How to rescue Petrobras
Nick Butler | Mar 15 11:54 | FT BlogShare
The corruption investigation initiated by the Brazilian prosecutor, Rodrigo Janot, into 54 individuals including leading politicians is just beginning. The allegations behind the inquiry concern the diversion of huge amounts of money from Petrobras, the state oil company.
No one know how much money is involved, which means that no one knows what the company is now worth.
Petrobras’s share price has fallen by 44 per cent over the last year, with some some $90bn wiped off the value of the company in just six months.
Part of that is due to falling oil prices, but more is the direct result of the company’s internal problems. There are no signs yet of the ambulance-chasing investors who like to pick up undervalued assets for a song piling in. They must think, probably with good reason, that the worst is yet to come.
In the US a class action law suit has begun. The scandal could yet bring down the Brazilian government, not least because for most of the period when the corruption is said to have happened Dilma Rousseff just happened to chair Petrobras. It could also be a deep embarrassment for the audit firms who seemed to have missed what was happening.
The question for the moment is what happens now to Petrobras itself.
Last time I wrote about Petrobras and suggested there were problems the company wrote in through a PR agency to say that it was in brilliant shape and that I was completely wrong. I’m happy to admit my last article on Petrobras was wrong. The situation of the company was far worse and the mismanagement far greater than I suggested in the article, or was aware of at the time.
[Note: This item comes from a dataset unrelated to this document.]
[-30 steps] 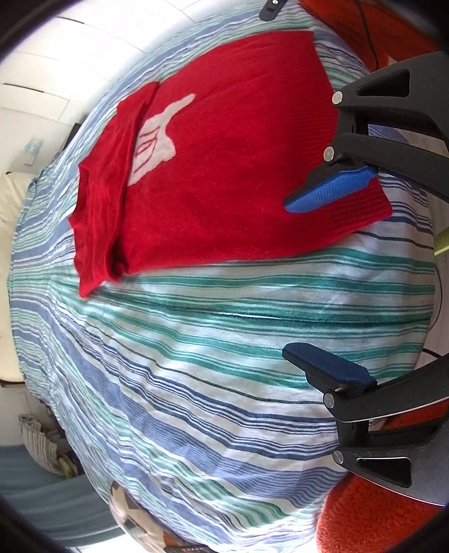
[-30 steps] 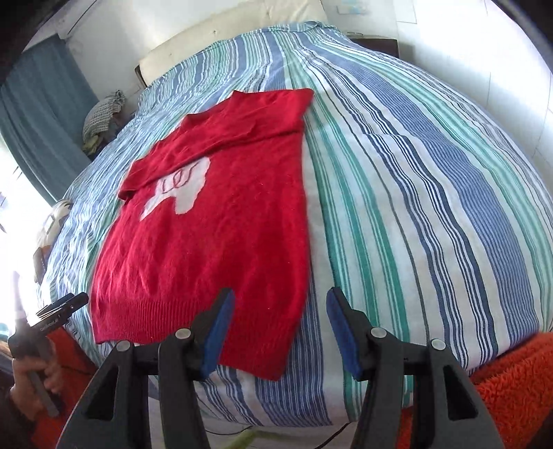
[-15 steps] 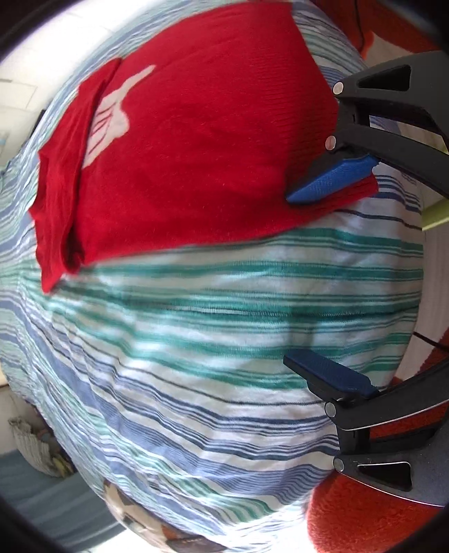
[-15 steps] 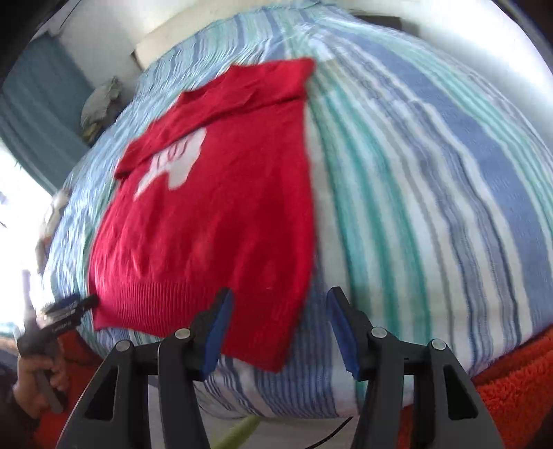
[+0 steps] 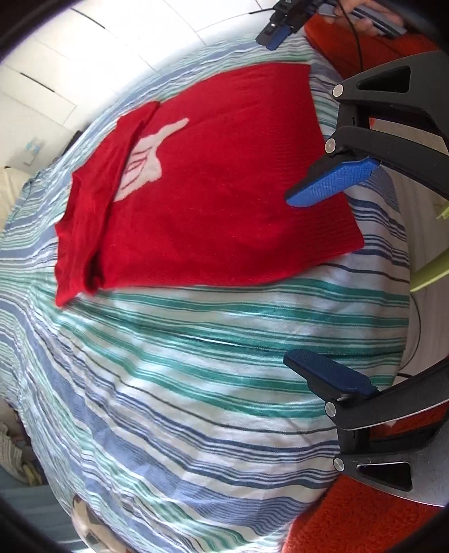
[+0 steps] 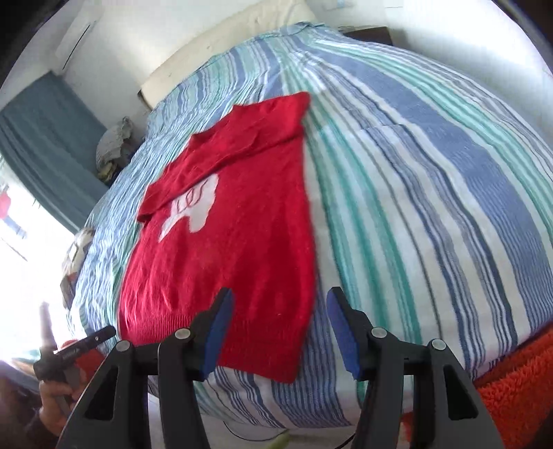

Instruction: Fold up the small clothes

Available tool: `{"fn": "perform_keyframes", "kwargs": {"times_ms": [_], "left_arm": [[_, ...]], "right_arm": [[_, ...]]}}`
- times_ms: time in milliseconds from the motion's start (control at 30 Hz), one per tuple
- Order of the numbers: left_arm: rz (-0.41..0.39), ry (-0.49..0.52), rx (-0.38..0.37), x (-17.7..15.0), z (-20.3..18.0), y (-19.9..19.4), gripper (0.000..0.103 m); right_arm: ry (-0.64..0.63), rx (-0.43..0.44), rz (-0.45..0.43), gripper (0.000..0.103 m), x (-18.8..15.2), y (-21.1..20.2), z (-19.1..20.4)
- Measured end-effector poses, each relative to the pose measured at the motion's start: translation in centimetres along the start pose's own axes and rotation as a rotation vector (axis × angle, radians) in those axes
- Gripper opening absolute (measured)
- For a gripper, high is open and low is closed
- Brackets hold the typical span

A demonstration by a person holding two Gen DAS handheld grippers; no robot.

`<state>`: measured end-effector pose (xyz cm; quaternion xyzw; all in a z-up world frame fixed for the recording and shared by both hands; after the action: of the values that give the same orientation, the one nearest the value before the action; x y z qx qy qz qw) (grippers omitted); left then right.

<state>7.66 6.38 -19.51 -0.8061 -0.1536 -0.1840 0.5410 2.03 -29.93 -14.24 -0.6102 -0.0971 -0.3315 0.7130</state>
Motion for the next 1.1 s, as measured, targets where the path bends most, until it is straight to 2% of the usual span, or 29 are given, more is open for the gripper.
{"fn": "perform_keyframes", "kwargs": {"times_ms": [200,500,633,767,867,1000,1100], "left_arm": [[0.002,-0.029,0.010,-0.1,0.9,0.0,0.086],[-0.005,-0.010,0.023,-0.1,0.8,0.0,0.086],[-0.009,-0.007,0.004,-0.1,0.4,-0.2,0.086],[0.046,0.018,-0.008,-0.8,-0.1,0.7,0.086],[0.084,0.042,-0.004,-1.4,-0.6,1.4,0.086],[0.113,0.074,-0.018,-1.7,-1.4,2.2,0.086],[0.148,0.057,-0.037,-1.9,-1.5,3.1,0.075]], "right_arm": [[0.036,0.011,0.003,0.056,0.2,0.1,-0.6],[0.060,0.018,-0.020,0.056,0.2,-0.4,-1.1],[0.082,0.025,-0.032,0.056,0.4,-0.8,-1.5],[0.101,0.044,-0.024,0.056,0.4,-1.0,-1.8],[0.124,0.063,0.031,0.059,0.1,-0.7,-2.0],[0.149,0.079,0.196,0.060,-1.5,1.4,-2.2],[0.148,0.119,0.266,0.060,-2.3,2.9,-1.7]]}}
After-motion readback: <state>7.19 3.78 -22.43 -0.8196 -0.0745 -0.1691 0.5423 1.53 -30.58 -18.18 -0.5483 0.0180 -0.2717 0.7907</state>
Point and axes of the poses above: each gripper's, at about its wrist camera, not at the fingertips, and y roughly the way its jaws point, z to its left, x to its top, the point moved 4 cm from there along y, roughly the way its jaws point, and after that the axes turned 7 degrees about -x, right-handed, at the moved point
Petrobras is a strong engineering business with a good operational record. The company produces more than 2.5m barrels of oil a day and has been instrumental in developing Brazil’s offshore oil resources. Without Petrobras, Brazil would be much poorer and would never have been listed as one of the Brics – the now rather tainted acronym invented by Goldman Sachs for the next generation of major world economies – Brazil, Russia, India, China and South Africa. The achievements of the technical side of the company make me feel even sorrier for the 87,000 Petrobras staff.
The company has been damaged over the last decade not just by the alleged corruption but also by politically motivated price manipulation which has left the downstream business much weakened. Few companies can be expected to cope with the $44bn of operating losses imposed on the business by fuel subsidies since 2011. There has also been gross mismanagement at board level. That is reflected not just in the share price fall but also by successive failures to meet production targets, especially for new fields. International partners have been misled into accepting unrealistic timescales and cost schedules. The result of all this is that the company is no longer trusted. For what should be a national champion, and what is still one of the largest energy companies in the world that is a disaster.
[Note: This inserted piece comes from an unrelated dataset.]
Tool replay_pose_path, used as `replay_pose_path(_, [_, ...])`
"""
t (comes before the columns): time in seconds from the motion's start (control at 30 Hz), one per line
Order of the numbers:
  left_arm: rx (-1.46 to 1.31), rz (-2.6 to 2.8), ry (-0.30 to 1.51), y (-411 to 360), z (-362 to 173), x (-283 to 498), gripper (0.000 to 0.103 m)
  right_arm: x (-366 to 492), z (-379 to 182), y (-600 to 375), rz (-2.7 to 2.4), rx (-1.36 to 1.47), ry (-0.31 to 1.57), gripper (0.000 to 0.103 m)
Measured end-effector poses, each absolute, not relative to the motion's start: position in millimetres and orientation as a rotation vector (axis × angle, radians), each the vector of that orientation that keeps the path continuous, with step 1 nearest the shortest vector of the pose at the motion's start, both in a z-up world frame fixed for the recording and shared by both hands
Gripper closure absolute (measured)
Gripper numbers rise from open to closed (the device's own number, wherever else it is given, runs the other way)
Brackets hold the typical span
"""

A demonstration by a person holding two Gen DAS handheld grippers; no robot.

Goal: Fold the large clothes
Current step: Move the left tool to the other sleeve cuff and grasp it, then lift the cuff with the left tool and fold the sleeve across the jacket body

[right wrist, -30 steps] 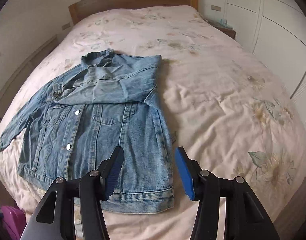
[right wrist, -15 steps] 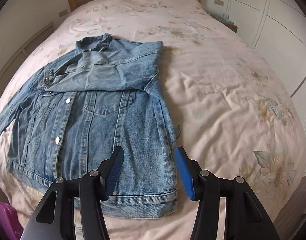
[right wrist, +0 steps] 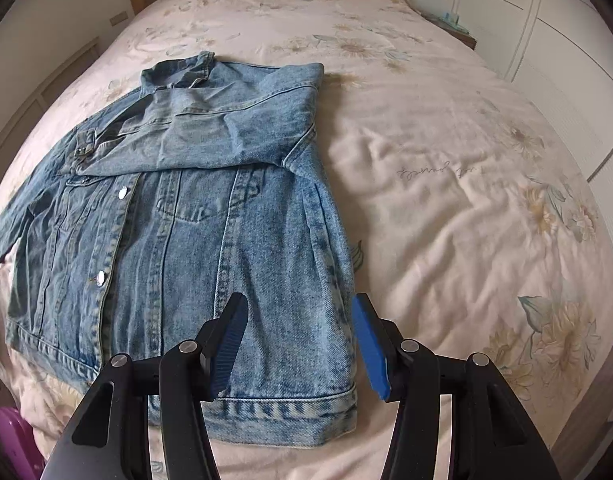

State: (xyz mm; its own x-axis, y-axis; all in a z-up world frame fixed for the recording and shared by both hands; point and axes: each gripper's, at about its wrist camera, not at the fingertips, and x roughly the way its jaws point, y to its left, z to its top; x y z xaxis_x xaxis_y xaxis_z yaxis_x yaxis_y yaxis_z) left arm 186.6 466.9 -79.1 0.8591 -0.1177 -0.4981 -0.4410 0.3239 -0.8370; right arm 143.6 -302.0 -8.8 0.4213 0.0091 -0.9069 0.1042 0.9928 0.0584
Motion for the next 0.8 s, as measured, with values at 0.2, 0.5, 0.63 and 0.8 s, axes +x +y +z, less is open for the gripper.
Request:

What then can be done? The corruption case will take its course and no doubt a long time. That could be debilitating for the business – and in turn for the national economy. I hope the Brazilian government, regardless of the alleged involvement of individuals in what has happened will now make sure that Petrobras can survive and regain its reputation.
It would be foolish to expect that to include privatisation. This is the wrong moment to sell, and under the current government there is no support for the idea. A much better approach would be to separate out the different elements of the company into distinct businesses.
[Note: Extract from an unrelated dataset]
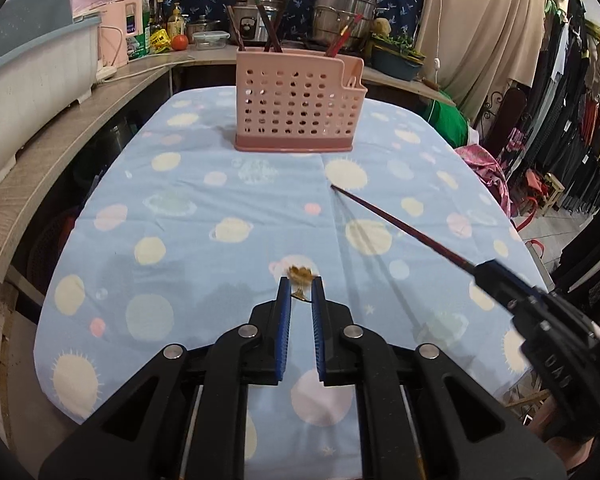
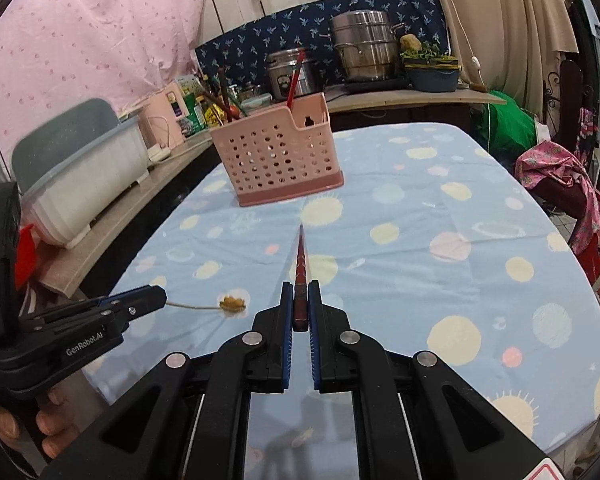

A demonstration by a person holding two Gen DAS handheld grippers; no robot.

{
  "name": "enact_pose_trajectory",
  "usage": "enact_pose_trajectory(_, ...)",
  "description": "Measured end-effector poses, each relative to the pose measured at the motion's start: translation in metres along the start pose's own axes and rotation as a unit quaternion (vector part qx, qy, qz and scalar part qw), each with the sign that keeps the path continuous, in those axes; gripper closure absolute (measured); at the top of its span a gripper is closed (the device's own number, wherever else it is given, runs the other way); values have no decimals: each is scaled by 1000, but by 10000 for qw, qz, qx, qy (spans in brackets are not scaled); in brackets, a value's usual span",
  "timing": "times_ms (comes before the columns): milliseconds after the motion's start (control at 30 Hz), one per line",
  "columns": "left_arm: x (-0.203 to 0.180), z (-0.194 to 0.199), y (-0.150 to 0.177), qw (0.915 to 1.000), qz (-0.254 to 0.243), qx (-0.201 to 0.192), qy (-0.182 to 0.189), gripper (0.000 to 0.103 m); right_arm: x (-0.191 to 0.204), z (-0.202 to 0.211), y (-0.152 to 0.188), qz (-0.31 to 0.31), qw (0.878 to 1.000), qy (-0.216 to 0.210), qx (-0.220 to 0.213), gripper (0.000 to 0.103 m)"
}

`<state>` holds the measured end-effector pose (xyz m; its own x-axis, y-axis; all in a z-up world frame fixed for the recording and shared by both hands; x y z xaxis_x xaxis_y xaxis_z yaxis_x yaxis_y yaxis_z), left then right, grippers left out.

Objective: Organize utensils
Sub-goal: 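Grasp the gold spoon with the left tool while the right tool holds the chopstick, then lift the gold spoon and dark red chopstick and lower both into the pink basket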

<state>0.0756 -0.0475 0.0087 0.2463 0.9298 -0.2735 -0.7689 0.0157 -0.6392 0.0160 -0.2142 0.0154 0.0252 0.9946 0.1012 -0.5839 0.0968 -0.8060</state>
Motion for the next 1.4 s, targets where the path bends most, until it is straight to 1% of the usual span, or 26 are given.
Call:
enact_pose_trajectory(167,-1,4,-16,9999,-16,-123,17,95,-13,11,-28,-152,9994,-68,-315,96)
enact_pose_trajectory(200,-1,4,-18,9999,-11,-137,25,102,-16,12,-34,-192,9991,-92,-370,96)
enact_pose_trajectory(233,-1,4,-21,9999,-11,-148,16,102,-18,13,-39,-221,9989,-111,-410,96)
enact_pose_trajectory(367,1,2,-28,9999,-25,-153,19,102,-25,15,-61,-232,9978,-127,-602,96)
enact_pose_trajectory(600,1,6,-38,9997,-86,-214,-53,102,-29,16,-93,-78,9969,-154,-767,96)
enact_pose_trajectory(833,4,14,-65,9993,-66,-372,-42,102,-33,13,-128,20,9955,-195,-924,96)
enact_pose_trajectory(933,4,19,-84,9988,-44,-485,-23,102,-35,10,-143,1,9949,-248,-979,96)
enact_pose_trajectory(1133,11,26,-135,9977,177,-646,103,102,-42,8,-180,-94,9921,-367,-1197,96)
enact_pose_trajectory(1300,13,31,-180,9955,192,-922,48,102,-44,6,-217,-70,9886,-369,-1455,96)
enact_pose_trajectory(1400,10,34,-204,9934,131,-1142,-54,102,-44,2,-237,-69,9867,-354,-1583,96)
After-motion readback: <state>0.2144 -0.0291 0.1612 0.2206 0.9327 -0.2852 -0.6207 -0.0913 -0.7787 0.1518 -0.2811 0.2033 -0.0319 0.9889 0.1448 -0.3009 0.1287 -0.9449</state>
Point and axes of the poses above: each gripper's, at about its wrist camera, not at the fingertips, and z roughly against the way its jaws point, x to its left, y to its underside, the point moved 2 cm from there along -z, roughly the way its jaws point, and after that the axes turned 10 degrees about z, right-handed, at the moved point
There is a strong case for a separate retail business and for distinct entities managing oil and gas. It would be also be possible to create an exploration company that would be international in scope – applying the skills Petrobras has created in other areas of the world. Some of that has been done, but much more is possible.
The second element of a corporate renaissance would come if the company were allowed to operate independently of government. Mrs Rousseff and Guido Mantega, the current chairman, have clearly failed as corporate leaders. It is hard to see why another politician such as Nelson Barbosa, the planning minister whose name has been suggested as the likely successor, would be any better. As proved by many examples from around the world over the last two decades politicians really don’t belong in the board room. The company should be run by professionals with reputations to protect, and managed as an independent entity.
Key to this, and the third element of radical change, is a policy of transparency. Energy companies should be doing nothing that cannot be seen in public. Since we can no longer rely on auditors and accountants to spot things going wrong, companies will have to put into the public domain even more details about what they doing. Companies hate this of course – it takes up time and resources. But the only answer to distrust is a change of culture.
The fourth element would be for the government to stand back and let the new companies do their job. This is particularly true for the downstream business. Imposing price controls never works. It distorts corporate decision making and in the long run always costs more than it achieves. Companies are not instruments of social policy. If there is a case for subsidising prices to particular consumers or softening the volatility of an erratic market that is a matter for public policy which should be managed by direct transfers.
Brazil will survive the current crisis, even if the government and individual politicians don’t. So will Petrobras – I hope in a different form as a professional business rather than as a political tool.